= Directions for this task =
Transcribe the full listing exactly, and drop every picture.

= Recorded information =
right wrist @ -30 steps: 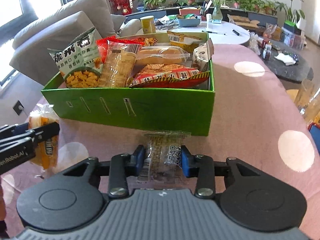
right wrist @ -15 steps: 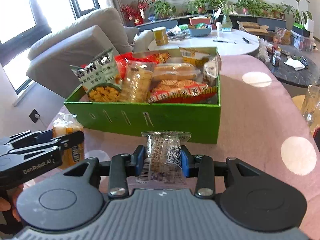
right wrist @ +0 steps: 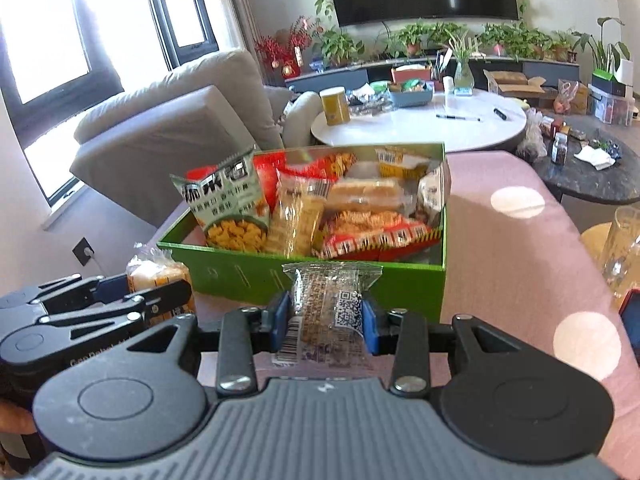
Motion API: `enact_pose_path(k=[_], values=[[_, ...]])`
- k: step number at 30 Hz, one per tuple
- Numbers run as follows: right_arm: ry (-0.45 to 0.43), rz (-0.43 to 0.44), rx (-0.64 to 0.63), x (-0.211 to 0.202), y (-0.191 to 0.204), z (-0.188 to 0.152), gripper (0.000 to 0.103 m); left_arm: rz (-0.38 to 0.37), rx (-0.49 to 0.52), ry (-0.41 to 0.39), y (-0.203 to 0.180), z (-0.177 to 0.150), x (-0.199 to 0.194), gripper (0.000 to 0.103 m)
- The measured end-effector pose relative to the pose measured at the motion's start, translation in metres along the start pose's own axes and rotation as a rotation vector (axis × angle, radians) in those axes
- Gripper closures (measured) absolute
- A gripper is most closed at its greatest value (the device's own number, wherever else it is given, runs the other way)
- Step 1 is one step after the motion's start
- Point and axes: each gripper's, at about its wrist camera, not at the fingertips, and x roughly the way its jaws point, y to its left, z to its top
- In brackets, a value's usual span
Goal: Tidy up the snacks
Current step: 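Lift both bags and carry them over the green box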
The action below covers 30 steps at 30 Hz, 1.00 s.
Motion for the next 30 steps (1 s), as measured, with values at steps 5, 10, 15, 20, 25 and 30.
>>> enact_pose_path(k=[5, 10, 15, 20, 25, 30], values=[[-0.024, 0.002, 0.007, -0.004, -0.003, 0.008, 0.034, -0.004, 0.015, -0.014, -0.003, 0.007, -0.001, 0.063], [-0.040, 0.005, 0.014, -0.004, -0.006, 0.014, 0.034, -0.018, 0.020, -0.020, -0.006, 0.013, -0.002, 0.063], [-0.055, 0.013, 0.015, -0.005, -0.007, 0.021, 0.034, -0.025, 0.029, -0.027, -0.010, 0.018, -0.001, 0.063], [-0.079, 0.020, 0.003, -0.007, -0.004, 0.028, 0.034, -0.031, 0.046, -0.045, -0.014, 0.026, -0.002, 0.063], [-0.087, 0.024, -0.001, -0.006, -0.004, 0.032, 0.034, -0.029, 0.051, -0.052, -0.015, 0.030, -0.002, 0.063], [-0.085, 0.018, 0.000, -0.004, -0.006, 0.035, 0.034, -0.033, 0.064, -0.067, -0.019, 0.040, -0.002, 0.063]])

= Exercise solution =
right wrist @ -30 steps: 
right wrist @ -15 steps: 
right wrist @ +0 steps: 
Motion API: `enact_pose_path(k=[_], values=[[_, ...]])`
- k: step number at 30 Hz, one per tuple
- Numbers run as follows: right_arm: ry (-0.45 to 0.43), rz (-0.43 to 0.44), rx (-0.64 to 0.63), x (-0.211 to 0.202), y (-0.191 to 0.204), z (-0.188 to 0.152), gripper (0.000 to 0.103 m); left_arm: rz (-0.38 to 0.37), rx (-0.49 to 0.52), ry (-0.41 to 0.39), y (-0.203 to 0.180), z (-0.177 to 0.150), x (-0.199 to 0.194), gripper (0.000 to 0.103 m)
- The measured end-effector pose relative to the pose measured at the motion's start, translation in metres along the start pose's own axes and rotation as a rotation vector (axis × angle, radians) in those axes
- Gripper closures (measured) absolute
- A gripper is most closed at its greatest value (the device's own number, wherever else it is given, runs the other way)
- Step 1 is one step after the motion's start
- Point and axes: each gripper's, at about its wrist camera, not at the fingertips, and x roughly the way its jaws point, y to its left, z to its top
- In brackets, a value's usual span
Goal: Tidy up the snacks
Current step: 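Lift both bags and carry them over the green box
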The action below covers 30 steps at 30 Hz, 1.00 s.
Motion for the next 30 steps (1 s), as measured, with values at steps 5, 10, 15, 20, 25 and 30.
>>> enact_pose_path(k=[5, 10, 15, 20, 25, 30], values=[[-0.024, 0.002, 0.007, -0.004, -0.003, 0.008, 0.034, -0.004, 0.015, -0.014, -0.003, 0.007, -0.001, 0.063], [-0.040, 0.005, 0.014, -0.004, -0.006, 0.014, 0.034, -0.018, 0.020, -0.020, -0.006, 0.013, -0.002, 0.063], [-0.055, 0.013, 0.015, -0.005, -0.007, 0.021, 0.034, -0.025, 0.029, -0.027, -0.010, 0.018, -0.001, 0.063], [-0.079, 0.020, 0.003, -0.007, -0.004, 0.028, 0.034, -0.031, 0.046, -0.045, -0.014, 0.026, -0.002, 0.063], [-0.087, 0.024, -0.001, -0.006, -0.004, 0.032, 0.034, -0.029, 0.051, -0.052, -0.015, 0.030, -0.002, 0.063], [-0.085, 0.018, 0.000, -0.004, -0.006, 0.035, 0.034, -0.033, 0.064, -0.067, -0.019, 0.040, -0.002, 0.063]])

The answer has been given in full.